EXERCISE AIM
An exact copy of the data is needed, but without any of its images.

SUPPLIED DATA
Start of Block

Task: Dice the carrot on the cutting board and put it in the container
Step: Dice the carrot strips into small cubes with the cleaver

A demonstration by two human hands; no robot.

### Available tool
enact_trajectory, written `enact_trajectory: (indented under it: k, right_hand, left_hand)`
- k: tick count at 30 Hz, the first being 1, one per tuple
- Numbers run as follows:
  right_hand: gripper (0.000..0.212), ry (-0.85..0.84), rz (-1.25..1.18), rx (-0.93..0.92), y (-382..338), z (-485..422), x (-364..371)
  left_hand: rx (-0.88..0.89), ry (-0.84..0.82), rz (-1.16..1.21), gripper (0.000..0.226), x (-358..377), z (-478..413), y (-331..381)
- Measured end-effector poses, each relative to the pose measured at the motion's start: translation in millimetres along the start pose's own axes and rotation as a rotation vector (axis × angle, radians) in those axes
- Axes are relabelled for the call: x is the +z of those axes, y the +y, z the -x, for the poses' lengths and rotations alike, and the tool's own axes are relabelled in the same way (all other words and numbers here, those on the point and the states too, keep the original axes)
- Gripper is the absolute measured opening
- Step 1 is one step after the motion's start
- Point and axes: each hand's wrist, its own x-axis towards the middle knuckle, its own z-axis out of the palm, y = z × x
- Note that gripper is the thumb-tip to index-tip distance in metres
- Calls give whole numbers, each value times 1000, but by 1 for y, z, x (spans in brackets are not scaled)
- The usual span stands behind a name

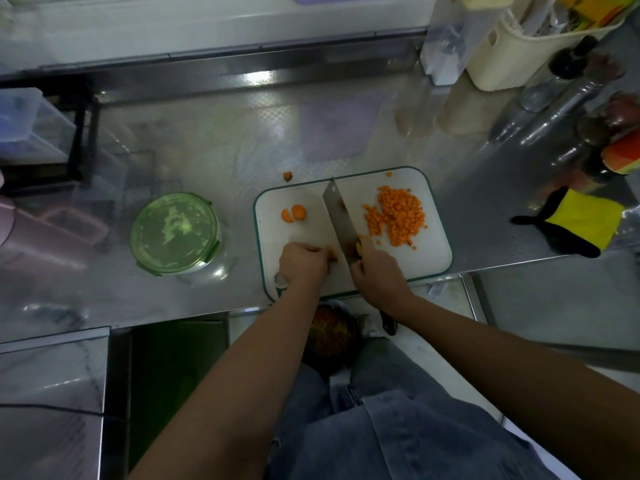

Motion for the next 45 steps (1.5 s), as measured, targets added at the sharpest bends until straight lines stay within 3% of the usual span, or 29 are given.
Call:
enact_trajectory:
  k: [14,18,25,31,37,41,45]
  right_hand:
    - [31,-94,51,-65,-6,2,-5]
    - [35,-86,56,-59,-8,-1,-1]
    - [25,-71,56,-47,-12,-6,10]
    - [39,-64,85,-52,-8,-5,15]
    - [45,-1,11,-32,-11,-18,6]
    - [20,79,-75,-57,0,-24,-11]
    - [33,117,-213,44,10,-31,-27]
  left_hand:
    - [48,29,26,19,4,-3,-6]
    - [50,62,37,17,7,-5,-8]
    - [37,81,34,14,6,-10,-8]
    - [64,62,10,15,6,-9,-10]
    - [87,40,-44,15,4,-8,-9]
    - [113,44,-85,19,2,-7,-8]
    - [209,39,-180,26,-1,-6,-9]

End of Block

TASK OUTPUT
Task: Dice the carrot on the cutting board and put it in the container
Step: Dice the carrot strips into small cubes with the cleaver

A demonstration by two human hands; no robot.

### Available tool
enact_trajectory, written `enact_trajectory: (indented under it: k, right_hand, left_hand)`
- k: tick count at 30 Hz, the first being 1, one per tuple
- Numbers run as follows:
  right_hand: gripper (0.000..0.212), ry (-0.85..0.84), rz (-1.25..1.18), rx (-0.93..0.92), y (-382..338), z (-485..422), x (-364..371)
  left_hand: rx (-0.88..0.89), ry (-0.84..0.82), rz (-1.16..1.21), gripper (0.000..0.226), x (-358..377), z (-478..413), y (-331..381)
- Measured end-effector poses, each relative to the pose measured at the motion's start: translation in millimetres along the start pose's own axes and rotation as a rotation vector (axis × angle, radians) in those axes
- Axes are relabelled for the call: x is the +z of those axes, y the +y, z the -x, for the poses' lengths and rotations alike, and the tool's own axes are relabelled in the same way (all other words and numbers here, those on the point and the states too, keep the original axes)
- Gripper is the absolute measured opening
- Step 1 is one step after the motion's start
- Point and axes: each hand's wrist, its own x-axis towards the middle knuckle, its own z-axis out of the palm, y = z × x
- Note that gripper is the thumb-tip to index-tip distance in metres
- Calls give whole numbers, each value times 1000, but by 1 for y, z, x (spans in brackets are not scaled)
- The usual span stands behind a name


Motion for the next 45 steps (1.5 s), as measured, targets added at the sharpest bends until straight lines stay within 3% of the usual span, or 29 are given.
Call:
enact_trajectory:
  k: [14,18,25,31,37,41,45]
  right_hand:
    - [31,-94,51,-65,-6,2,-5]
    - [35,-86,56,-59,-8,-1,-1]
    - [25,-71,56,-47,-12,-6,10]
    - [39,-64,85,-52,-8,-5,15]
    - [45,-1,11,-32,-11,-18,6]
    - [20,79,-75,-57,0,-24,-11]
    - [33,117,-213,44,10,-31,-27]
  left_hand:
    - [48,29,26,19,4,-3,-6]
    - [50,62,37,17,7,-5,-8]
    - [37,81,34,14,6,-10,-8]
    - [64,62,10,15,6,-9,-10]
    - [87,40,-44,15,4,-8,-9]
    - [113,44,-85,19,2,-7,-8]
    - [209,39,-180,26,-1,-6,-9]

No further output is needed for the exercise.